U.S. and World News
- Minutes from the October Fed meeting were released this week and were largely in line with market expectations. Members generally believed that tapering of asset purchases was not warranted in the immediate-term but pointed out that if economic conditions warranted, the Fed could decide to reduce asset purchases at one of its next few meetings. The minutes left a December taper on the table, although it seems more likely that any action will be pushed off likely until March of next year after the next round of debt ceiling negotiations take place in Washington D.C.
- China has announced a sweeping economic reform plan that is being characterized by some analysts as “the biggest freeing up of China’s economic policy since the 1990’s.” The proposals include financial reforms, allowing the market to set prices and an easing of the country’s one child policy. If implemented successfully, these reforms would substantially reduce the downside risks associated with China’s economy.
- IT experts provided a warning to a Congressional hearing this week saying that the Healthcare.gov website should be shut down as it is full of security flaws that could expose the extremely sensitive user data of millions of people. These experts recommended a complete rebuild of the troubled website so that it would run better and make it more secure.
- Last week President Obama announced people would indeed be allowed to renew their current health insurance plan for 2014 if they wished, following many Americans finding that their plan would not be renewed by their insurer despite Obama’s proclamation that “if you like your plan, you can keep it.” The President may have spoken too soon yet again as there are at least five states that won’t be letting those plans be reinstated, as they believe it would harm their state health care exchanges. Many individual carriers are also not allowing their customers to extend their old policies, due to time constraints and other obstacles and if they are allowing them to be renewed, many will be increasing premiums substantially.
- Stock markets set new record highs again this week as the S&P 500 Index increased by 0.40%, closing at 1,805. The Dow Jones Industrial Average was up 0.68% to close at 16,065. The S&P and the Dow respectively are up 26.54% and 22.59% year to date.

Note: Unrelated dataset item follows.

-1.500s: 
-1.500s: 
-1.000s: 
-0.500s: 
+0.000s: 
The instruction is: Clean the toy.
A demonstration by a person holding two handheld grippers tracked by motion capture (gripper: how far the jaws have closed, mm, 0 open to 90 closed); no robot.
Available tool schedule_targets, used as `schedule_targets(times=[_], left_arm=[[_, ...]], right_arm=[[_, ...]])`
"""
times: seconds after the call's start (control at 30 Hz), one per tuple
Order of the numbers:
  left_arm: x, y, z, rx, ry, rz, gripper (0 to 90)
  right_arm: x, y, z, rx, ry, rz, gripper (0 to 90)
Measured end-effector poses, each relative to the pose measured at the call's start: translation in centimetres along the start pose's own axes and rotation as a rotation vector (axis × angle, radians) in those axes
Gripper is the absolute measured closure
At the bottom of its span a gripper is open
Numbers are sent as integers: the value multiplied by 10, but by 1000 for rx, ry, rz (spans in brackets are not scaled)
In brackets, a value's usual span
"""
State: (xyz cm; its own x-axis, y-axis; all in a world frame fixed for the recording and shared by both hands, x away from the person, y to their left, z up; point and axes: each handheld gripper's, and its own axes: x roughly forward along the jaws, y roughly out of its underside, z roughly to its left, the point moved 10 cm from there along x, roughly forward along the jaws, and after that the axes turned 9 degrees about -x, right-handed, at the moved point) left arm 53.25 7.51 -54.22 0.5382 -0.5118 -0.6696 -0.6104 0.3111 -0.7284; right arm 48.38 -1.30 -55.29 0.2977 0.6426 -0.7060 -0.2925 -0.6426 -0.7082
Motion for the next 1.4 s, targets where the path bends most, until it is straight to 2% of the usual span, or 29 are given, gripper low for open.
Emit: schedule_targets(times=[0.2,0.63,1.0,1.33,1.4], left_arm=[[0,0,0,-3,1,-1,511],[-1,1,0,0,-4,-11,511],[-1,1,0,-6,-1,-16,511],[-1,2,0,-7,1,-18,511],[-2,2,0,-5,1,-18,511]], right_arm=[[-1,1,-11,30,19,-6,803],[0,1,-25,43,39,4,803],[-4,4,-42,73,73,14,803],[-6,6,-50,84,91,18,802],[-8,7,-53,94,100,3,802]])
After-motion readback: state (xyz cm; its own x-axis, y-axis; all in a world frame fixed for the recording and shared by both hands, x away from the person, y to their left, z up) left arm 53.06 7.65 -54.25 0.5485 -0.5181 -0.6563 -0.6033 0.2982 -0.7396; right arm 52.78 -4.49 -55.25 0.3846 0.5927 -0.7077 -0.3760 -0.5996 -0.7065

- Treasury yields rose some this week on some comments within the Fed minutes indicating that tapering could be coming in the next few months. The 5 year and 10 year treasury are now yielding 1.36% and 2.75% respectively.

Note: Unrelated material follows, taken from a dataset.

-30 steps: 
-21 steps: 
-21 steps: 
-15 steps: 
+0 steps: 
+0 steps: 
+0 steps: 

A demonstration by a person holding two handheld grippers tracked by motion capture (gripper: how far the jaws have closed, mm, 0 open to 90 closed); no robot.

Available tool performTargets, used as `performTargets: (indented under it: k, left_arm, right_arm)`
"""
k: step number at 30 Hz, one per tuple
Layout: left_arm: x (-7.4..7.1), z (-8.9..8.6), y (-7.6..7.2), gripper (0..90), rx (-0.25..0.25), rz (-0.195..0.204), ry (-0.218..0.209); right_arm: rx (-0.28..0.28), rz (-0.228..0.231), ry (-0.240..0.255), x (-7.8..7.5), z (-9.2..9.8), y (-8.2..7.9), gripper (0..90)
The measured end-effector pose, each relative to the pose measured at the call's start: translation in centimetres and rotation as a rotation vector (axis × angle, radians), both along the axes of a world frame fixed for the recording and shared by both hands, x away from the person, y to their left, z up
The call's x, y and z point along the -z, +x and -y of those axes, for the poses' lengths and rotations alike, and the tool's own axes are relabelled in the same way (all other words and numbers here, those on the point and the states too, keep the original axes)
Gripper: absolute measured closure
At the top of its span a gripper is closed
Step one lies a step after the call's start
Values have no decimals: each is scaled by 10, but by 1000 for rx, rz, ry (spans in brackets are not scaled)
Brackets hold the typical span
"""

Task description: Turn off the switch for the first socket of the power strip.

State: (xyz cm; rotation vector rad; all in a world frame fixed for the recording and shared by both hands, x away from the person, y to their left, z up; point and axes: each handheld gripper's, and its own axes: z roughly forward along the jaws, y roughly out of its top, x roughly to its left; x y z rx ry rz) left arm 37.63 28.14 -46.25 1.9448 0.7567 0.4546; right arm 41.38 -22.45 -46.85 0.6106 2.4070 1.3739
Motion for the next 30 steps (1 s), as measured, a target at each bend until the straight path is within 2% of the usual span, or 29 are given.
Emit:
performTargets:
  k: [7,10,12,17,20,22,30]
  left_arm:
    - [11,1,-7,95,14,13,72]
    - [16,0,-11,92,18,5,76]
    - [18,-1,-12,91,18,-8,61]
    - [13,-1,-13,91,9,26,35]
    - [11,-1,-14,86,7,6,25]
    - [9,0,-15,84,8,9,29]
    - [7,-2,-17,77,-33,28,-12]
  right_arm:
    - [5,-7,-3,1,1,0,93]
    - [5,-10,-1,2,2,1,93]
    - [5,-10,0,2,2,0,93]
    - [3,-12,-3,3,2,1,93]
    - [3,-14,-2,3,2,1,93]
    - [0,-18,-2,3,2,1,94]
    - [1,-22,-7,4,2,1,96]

- The spot price of WTI Crude Oil went up this week, rising by 1.20% and closing at $94.83per barrel. Year to date, oil is now up 1.76%.
- The spot price of Gold dropped this week, falling by 3.62% and closing at $1,243.47 per ounce. Gold is now down 25.78% this year.

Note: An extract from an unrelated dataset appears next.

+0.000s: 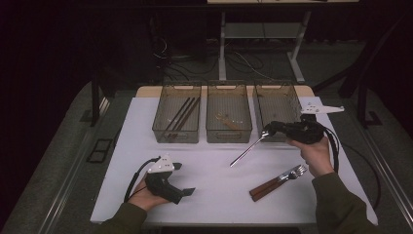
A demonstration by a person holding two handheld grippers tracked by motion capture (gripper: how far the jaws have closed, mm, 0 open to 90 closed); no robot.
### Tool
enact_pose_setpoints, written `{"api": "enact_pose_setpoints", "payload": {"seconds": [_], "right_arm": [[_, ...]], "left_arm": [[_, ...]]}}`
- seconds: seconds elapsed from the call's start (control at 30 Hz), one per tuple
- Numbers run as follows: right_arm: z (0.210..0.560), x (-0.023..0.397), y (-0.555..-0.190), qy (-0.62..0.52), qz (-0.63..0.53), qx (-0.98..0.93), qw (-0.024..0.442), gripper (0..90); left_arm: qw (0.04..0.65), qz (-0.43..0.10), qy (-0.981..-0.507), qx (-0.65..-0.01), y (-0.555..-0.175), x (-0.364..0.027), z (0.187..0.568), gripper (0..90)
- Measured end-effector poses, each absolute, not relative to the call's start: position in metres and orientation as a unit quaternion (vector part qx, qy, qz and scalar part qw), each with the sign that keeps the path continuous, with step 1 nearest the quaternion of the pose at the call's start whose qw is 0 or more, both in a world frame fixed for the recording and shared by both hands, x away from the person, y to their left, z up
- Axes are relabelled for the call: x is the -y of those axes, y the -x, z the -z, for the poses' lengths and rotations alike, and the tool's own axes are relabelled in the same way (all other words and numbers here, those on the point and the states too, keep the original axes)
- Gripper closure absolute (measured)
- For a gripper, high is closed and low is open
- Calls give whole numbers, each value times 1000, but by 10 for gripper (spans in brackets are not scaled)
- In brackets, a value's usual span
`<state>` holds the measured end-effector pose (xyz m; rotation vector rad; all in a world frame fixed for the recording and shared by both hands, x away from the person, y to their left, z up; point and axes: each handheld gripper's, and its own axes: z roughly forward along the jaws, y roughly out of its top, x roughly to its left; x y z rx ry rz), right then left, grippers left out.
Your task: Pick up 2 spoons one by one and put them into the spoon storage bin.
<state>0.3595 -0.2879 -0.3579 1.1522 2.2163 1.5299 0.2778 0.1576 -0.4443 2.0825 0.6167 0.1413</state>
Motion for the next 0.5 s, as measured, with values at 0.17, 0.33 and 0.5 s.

- Initial jobless claims fell from last week to 323,000 vs. consensus estimates of 335,000. The four week moving average for claims fell to 338,000. The Labor Department noted that while no states estimated claims, seasonal adjustment around the Veterans’ Day holiday may be affecting claims numbers.
- The level of existing home sales declined more than expected in October, falling by 3.2% vs. expectations of a 2.9% drop. The decline in existing home sales, which measures closings rather than contract signings, follows several months of weaker pending home sales numbers, potentially reflecting the impact of higher mortgage rates. Despite the weaker October numbers, existing home sales have risen 6.0% in the last 12 months.
- Inflation data continues to come in lower than expected with the headline Consumer Price Index falling 0.1% vs. expectations of being flat. Energy price decline of 1.7% in the month was the largest contributor. This report points to a continued subdued inflationary trend and may result in any tapering by the Fed being pushed back even further than expected.
Fact of the Week
- According to a study by the Department of Labor, private sector employers of union workers pay almost four times as much money for retirement benefits (per hour worked by an employee) as compared to private sector employers of non-union workers.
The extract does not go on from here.